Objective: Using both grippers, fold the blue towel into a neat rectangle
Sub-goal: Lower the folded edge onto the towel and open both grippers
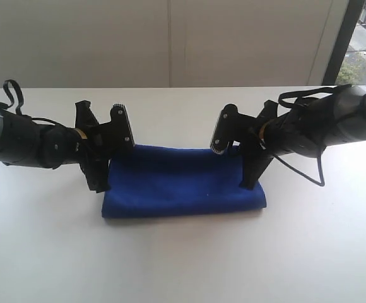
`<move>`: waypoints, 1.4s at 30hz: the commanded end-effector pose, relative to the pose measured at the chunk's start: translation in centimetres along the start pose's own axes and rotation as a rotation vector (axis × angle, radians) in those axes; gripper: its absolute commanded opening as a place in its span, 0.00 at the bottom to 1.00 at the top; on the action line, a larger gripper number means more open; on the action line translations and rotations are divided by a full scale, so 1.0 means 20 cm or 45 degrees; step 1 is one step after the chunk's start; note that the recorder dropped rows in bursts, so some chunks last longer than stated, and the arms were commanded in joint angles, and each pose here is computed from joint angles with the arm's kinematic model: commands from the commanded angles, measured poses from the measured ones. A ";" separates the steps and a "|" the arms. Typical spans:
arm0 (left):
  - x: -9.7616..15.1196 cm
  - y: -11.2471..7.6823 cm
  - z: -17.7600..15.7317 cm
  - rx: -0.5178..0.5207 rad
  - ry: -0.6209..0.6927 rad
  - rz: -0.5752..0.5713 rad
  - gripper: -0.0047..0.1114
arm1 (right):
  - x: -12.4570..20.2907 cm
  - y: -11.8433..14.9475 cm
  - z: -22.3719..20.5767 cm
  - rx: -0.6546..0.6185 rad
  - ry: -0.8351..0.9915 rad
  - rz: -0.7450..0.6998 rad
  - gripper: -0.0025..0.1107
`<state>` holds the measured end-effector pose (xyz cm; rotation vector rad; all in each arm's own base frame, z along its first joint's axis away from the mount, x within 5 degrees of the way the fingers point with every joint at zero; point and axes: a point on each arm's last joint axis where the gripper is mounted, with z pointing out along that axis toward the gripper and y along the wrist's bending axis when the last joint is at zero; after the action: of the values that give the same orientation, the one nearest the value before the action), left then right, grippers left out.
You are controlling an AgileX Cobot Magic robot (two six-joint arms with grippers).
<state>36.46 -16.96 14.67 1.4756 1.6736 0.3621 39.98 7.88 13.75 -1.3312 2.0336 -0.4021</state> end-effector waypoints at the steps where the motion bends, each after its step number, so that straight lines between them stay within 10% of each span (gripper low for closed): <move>1: 0.01 -0.01 0.05 0.002 0.011 -0.018 0.04 | 0.00 0.00 0.06 -0.005 -0.011 0.010 0.02; 15: 0.06 -0.09 0.13 0.027 0.039 -0.014 0.05 | -0.01 0.02 0.15 -0.015 -0.059 -0.041 0.02; 26: 0.12 -0.04 0.14 -0.018 0.065 -0.022 0.66 | 0.08 -0.01 0.15 -0.023 0.056 -0.032 0.52; 42: 0.00 0.16 -0.06 -0.203 -0.024 -0.126 0.64 | -0.05 -0.26 -0.15 0.176 0.010 0.027 0.52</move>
<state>38.31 -15.76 15.93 1.3251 1.6314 0.4469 41.95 6.53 17.26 -1.2862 1.9918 -0.5156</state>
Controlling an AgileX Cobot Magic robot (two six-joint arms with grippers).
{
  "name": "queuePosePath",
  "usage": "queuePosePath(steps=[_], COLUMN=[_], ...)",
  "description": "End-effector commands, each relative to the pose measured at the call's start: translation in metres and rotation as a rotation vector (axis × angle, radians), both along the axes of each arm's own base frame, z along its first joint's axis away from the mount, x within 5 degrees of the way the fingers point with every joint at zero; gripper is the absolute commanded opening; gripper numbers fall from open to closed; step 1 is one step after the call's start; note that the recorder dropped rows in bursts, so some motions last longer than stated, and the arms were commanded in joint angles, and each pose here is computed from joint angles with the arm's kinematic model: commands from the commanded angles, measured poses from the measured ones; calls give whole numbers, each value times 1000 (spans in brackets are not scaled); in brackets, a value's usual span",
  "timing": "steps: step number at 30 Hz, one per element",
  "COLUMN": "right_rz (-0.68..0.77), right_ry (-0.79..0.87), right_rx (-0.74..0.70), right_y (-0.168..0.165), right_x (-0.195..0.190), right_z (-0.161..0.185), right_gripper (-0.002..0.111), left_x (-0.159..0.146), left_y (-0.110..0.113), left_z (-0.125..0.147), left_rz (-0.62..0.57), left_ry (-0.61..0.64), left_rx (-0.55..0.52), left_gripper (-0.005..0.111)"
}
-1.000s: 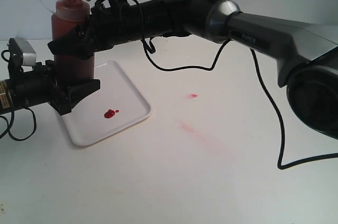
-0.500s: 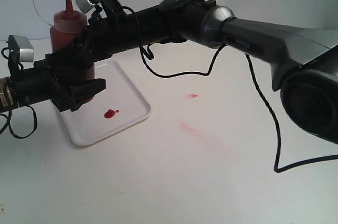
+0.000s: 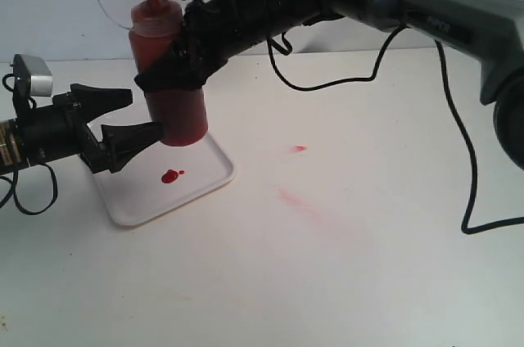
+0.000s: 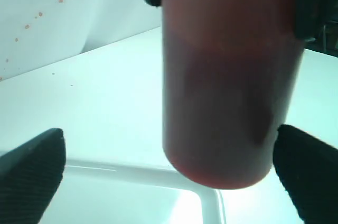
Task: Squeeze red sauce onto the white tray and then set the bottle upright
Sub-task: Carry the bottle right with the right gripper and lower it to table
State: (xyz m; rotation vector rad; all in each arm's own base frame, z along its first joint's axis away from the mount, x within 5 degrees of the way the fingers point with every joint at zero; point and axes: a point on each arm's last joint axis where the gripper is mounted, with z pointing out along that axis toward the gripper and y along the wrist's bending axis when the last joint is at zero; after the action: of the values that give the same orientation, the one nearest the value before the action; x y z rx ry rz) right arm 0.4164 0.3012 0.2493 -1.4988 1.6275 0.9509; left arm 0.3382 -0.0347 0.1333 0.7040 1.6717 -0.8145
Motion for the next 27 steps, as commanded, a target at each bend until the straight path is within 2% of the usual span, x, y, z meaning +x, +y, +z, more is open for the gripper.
queuePosePath(steps=[1,9,20,23,27], right_rz=[32,38,-66,-89,-106], right_ry=[-23,50,50,66,101], right_rx=[-14,-20,-45,-51,-79], right_y=[-9,-45,-92,-105,-130], right_x=[-7,5,28,33,37], right_z=[23,24,23,16,-10], right_gripper=[0,0,0,0,0], left_x=[0,0,0,0,0], left_y=[-2,-2,-2,-2,-2], left_z=[5,5,5,5,5], left_rz=[-12,-12,-12,-12,-12], left_ry=[-14,-14,-14,-14,-14], left_rx=[-14,-14,-14,-14,-14], left_gripper=[105,105,105,105,105])
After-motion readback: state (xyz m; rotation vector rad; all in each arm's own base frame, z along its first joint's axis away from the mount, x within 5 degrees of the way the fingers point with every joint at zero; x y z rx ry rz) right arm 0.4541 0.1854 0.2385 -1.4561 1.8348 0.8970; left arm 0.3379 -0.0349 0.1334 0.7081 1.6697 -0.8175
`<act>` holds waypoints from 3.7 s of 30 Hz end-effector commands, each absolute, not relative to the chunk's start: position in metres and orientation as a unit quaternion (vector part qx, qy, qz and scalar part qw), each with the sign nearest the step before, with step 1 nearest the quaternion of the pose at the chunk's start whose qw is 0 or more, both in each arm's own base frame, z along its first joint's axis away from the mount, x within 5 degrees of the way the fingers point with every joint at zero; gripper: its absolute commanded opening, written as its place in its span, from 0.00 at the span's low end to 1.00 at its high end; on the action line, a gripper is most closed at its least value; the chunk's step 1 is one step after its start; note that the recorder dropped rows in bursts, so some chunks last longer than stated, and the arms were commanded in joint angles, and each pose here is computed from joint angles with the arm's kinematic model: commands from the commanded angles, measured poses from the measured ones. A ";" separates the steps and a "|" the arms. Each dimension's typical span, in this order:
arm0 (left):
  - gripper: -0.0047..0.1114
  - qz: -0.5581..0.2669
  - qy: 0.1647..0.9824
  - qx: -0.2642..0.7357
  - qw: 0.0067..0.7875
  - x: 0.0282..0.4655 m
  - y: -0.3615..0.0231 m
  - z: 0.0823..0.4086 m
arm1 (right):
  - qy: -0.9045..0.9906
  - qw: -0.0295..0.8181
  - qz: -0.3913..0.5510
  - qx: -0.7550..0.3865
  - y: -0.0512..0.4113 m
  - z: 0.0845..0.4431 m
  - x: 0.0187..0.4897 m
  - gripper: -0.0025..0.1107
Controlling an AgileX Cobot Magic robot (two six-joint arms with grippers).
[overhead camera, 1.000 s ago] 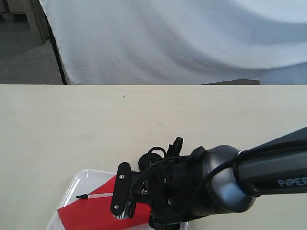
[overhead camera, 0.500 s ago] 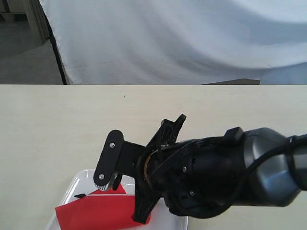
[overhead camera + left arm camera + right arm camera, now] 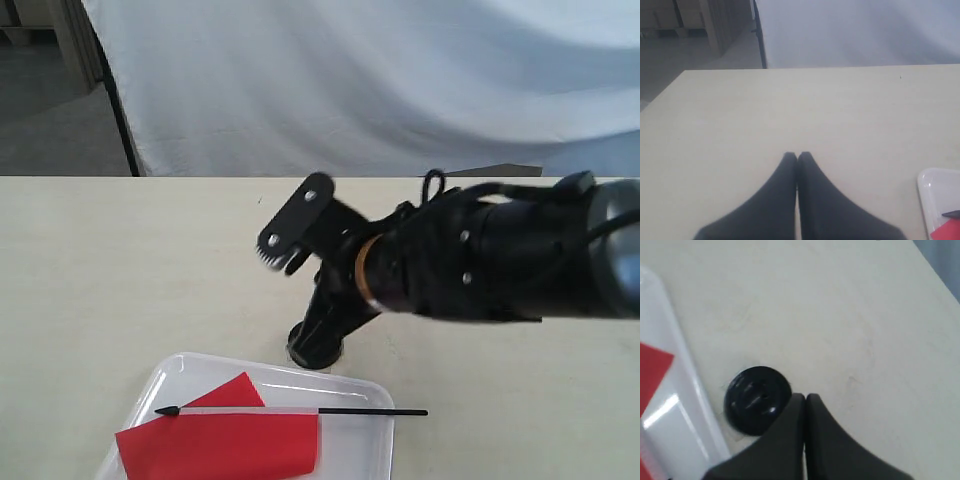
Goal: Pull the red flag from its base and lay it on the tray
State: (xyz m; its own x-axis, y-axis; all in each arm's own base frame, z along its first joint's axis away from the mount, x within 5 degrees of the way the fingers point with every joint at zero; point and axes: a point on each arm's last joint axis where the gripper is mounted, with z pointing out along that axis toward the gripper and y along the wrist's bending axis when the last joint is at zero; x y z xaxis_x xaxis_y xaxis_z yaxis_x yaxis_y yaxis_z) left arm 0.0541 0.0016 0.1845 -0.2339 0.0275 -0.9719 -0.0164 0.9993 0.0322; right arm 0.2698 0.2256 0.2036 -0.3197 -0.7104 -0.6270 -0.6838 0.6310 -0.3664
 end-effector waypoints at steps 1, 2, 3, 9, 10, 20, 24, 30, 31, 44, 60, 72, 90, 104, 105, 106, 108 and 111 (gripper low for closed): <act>0.04 0.016 0.785 0.004 0.620 0.054 0.001 0.184 | 0.868 0.382 -0.007 -0.317 0.191 0.211 0.297 0.02; 0.04 0.016 0.785 0.004 0.620 0.054 0.001 0.184 | 0.880 0.368 -0.017 -0.299 0.181 0.211 0.302 0.02; 0.04 0.016 0.785 0.004 0.620 0.054 0.001 0.184 | 0.891 0.353 -0.029 -0.286 0.171 0.211 0.306 0.02; 0.04 0.016 0.785 0.004 0.620 0.054 0.001 0.184 | 0.952 0.182 -0.071 -0.235 0.110 0.208 0.310 0.02; 0.04 0.016 0.785 0.004 0.620 0.054 0.001 0.184 | 0.960 0.159 -0.069 -0.219 0.097 0.210 0.308 0.02; 0.04 0.016 0.785 0.004 0.620 0.054 0.001 0.184 | 0.973 0.232 0.004 -0.014 -0.005 0.251 0.262 0.02; 0.04 0.016 0.785 0.004 0.620 0.054 0.001 0.184 | 0.948 0.319 0.015 0.020 -0.011 0.270 0.229 0.02; 0.04 0.016 0.785 0.004 0.620 0.054 0.001 0.184 | 0.892 0.451 0.015 0.034 -0.006 0.287 0.175 0.02; 0.04 0.016 0.785 0.004 0.620 0.054 0.001 0.184 | 0.878 0.478 0.016 0.027 -0.004 0.290 0.166 0.02; 0.04 0.016 0.785 0.004 0.620 0.054 0.001 0.184 | 0.630 0.775 0.054 0.004 0.003 0.302 0.041 0.02; 0.04 0.016 0.786 0.004 0.618 0.054 0.002 0.184 | 0.629 0.775 0.060 -0.005 0.004 0.281 0.037 0.02; 0.04 0.016 0.786 0.004 0.618 0.054 0.002 0.184 | 0.703 0.709 0.047 -0.011 0.005 0.206 0.056 0.02; 0.04 0.016 0.786 0.004 0.618 0.054 0.002 0.184 | 0.722 0.689 0.051 -0.010 0.005 0.201 0.056 0.02; 0.04 0.016 0.786 0.004 0.618 0.054 0.002 0.184 | 0.720 0.692 0.051 -0.010 0.005 0.202 0.056 0.02; 0.04 0.016 0.786 0.004 0.618 0.054 0.002 0.184 | 0.720 0.692 0.051 -0.010 0.005 0.202 0.056 0.02; 0.04 0.016 0.786 0.004 0.618 0.054 0.002 0.184 | 0.720 0.692 0.051 -0.010 0.005 0.202 0.056 0.02; 0.04 0.016 0.786 0.004 0.618 0.054 0.002 0.184 | 0.720 0.692 0.051 -0.010 0.005 0.202 0.056 0.02; 0.04 0.016 0.786 0.004 0.618 0.054 0.002 0.184 | 0.720 0.692 0.051 -0.010 0.005 0.202 0.056 0.02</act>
State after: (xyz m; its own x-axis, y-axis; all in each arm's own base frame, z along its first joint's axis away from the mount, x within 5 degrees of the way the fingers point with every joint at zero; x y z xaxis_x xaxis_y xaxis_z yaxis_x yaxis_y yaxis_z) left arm 0.0541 0.0016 0.1845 -0.2339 0.0275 -0.9719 -0.0164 0.9993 0.0322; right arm 0.0564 0.0055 0.2014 -0.0592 0.0597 -0.9965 -0.0837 0.9944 0.0645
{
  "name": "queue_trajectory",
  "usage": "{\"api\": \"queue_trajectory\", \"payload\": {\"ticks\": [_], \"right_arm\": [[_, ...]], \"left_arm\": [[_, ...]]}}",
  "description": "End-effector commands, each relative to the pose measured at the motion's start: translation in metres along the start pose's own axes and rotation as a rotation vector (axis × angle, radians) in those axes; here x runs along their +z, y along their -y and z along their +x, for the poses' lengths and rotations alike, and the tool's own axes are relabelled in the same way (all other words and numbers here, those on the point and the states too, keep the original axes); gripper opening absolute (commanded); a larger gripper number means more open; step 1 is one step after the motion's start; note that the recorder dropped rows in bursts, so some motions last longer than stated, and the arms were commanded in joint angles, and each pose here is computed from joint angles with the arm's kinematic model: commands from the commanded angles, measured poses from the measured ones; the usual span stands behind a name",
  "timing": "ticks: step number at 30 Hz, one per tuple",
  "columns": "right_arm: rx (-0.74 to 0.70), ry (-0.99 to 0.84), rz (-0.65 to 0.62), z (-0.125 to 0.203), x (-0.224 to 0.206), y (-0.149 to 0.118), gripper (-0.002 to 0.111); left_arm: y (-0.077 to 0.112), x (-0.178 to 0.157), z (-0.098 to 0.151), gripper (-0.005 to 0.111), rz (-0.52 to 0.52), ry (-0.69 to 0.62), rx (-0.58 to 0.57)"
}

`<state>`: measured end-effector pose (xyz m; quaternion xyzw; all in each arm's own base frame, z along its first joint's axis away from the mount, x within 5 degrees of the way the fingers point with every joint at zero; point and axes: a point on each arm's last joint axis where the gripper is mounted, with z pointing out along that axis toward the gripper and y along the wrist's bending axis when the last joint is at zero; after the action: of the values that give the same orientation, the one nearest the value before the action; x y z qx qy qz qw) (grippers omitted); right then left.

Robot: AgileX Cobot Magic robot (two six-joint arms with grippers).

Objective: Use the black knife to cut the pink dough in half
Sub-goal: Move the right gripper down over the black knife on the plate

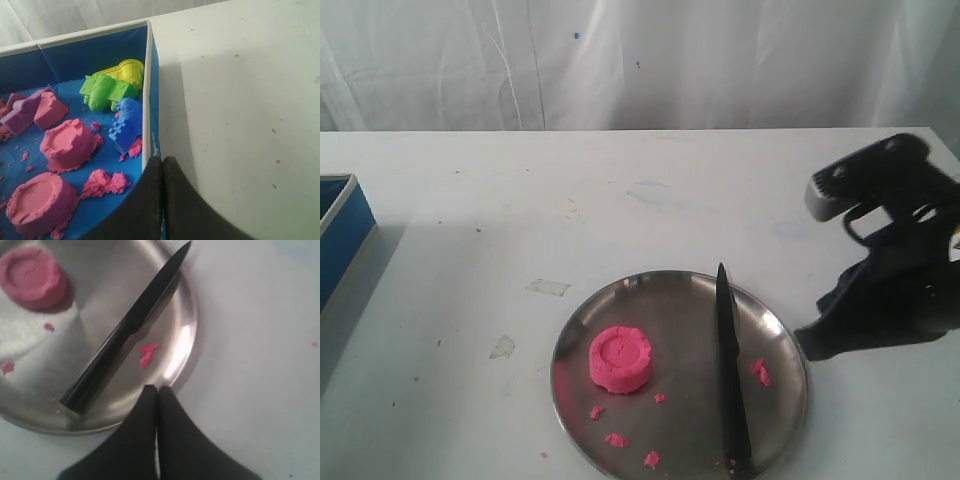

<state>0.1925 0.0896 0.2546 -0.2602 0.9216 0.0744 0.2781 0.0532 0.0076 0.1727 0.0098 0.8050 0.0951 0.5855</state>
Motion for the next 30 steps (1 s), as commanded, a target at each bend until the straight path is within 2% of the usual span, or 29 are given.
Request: {"api": "queue_trajectory", "payload": {"ticks": [1,5,8,11,13,16,18,24,30], "right_arm": [[0.007,-0.176,-0.101,-0.009,0.019,-0.015,0.0],[-0.017,-0.268,-0.16,-0.024,0.036,-0.029,0.0],[0.03,-0.174,-0.141,-0.044,0.068,-0.034,0.0],[0.045,-0.202,-0.133,-0.042,0.095,-0.034,0.0],[0.04,-0.271,-0.138,-0.035,0.108,-0.034,0.009],[0.061,-0.352,-0.142,-0.027,0.119,-0.035,0.035],[0.088,-0.366,-0.135,-0.025,0.123,-0.035,0.046],[0.098,-0.412,-0.13,-0.017,0.142,-0.035,0.047],[0.102,-0.382,-0.121,-0.019,0.146,-0.034,0.044]], "left_arm": [[0.001,0.0,0.0,0.0,0.004,0.007,-0.011],[0.001,0.0,0.0,0.0,0.004,0.007,-0.011],[0.001,0.0,0.0,0.0,0.004,0.007,-0.011],[0.001,0.0,0.0,0.0,0.004,0.007,-0.011],[0.001,0.0,0.0,0.0,0.004,0.007,-0.011],[0.001,0.0,0.0,0.0,0.004,0.007,-0.011],[0.001,0.0,0.0,0.0,0.004,0.007,-0.011],[0.001,0.0,0.0,0.0,0.004,0.007,-0.011],[0.001,0.0,0.0,0.0,0.004,0.007,-0.011]]}}
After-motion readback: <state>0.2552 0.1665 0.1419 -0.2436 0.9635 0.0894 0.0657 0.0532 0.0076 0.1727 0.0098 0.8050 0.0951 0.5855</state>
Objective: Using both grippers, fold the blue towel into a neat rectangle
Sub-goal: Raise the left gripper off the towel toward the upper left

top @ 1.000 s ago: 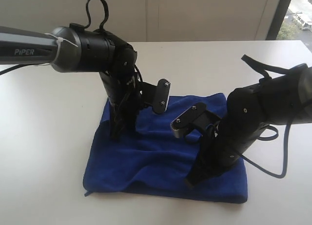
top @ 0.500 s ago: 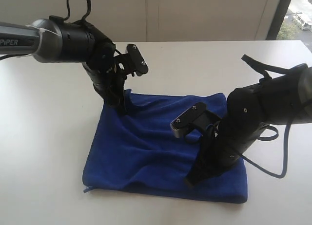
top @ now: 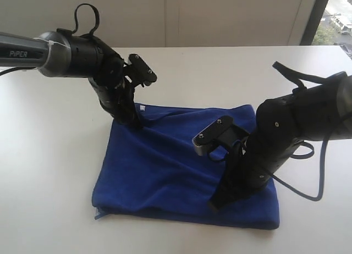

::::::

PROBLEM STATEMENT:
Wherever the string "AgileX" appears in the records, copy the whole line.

RESPONSE BELOW:
You are controlling an AgileX Cobot Magic robot (two six-joint arms with grippers).
Controlling an AgileX Cobot Magic robot (two six-joint arms with grippers).
Controlling an AgileX Cobot Magic robot (two six-joint arms with grippers).
Robot: AgileX Cobot Magic robot (two six-joint arms with grippers).

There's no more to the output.